So once again thinking through how we set up the networking for hosts I thought about a workflow which might improve on the current scenario, while still using the PuppetDB import script to tackle the naming problem.
- We complete the work to update our Provision script when adding server<->switch connections in netbox (T346428)
- Mostly doing what it does now
- But also adding elements on the host for our more complex network setups (ganeti, cloud)
- Also updating the switch port trunk vlans where needed
- We make a new, simpler PuppetDB import script
- similar to the existing, but that only updates physical int names in Netbox
- i.e. we don't import IP addresses, additional vlan interfaces, bridge devices or anything else
- and we don't update the switch config (trunk vlans etc) in Netbox
- We create a new cookbook, called sre.network.update-host
- This should first trigger the new PuppetDB import script, to make sure names in Netbox are correct
- It should then generate a full /etc/network/interfaces file for the host
- It should push this to the host, comparing it to the exsiting e/n/i file
- If the new file has changes it should prompt the user to reboot the host (so it reboots with additional network setup)

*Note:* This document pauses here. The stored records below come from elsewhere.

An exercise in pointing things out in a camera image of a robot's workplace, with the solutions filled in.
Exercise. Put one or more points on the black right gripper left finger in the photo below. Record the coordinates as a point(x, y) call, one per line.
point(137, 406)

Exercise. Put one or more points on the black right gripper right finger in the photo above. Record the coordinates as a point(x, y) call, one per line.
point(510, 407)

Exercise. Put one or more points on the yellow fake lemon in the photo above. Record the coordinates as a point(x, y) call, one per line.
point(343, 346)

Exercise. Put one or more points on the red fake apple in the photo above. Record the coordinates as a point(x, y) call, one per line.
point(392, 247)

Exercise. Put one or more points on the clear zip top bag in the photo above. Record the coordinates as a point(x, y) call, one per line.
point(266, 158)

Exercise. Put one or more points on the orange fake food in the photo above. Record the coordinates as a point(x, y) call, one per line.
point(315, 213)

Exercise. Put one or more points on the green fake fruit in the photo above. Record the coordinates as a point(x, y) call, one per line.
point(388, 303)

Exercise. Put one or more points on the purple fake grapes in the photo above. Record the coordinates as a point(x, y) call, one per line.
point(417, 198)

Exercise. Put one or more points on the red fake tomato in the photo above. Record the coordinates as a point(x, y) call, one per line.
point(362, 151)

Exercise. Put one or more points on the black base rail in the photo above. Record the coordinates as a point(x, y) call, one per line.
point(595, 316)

- The reimage cookbook mostly does what it does now
- Sets up the dhcp config to allow the system to get an IP from DHCP at PXE and d-i stage
- The debian installer does it's thing and creates a static /etc/network/interfaces file with the config it got from dhcp
- The installer completes, system reboots
- We wait for first puppetdb run (populating puppetdb with netdev names)
- We trigger the new sre.network.update-host cookbook at this point
- Mostly this has no effect, other than triggering the puppetdb import to update int names in Netbox
- For the complex hosts it'll change their /e/n/i file and prompt user to do another reboot
Benefits
What appeals to me about sre.network.update-host as a separate cookbook is it has a simple function - update the host network conf file based on netbox - and can be run anytime. But we can trigger it at reimage to ensure we add any additional bits we don't get from the DHCP/D-I step now. This will relieve other SRE teams from all their complex meddling with network config using puppet, and mean we are driving all the host network config from netbox.
Anyway just an idea. I guess the basic suggestion is to put the "interface name" conundrum to one side for now, but still make improvements. Then if we can solve the interface name bit we can remove the pupperdb import renaming but it's more straightforward.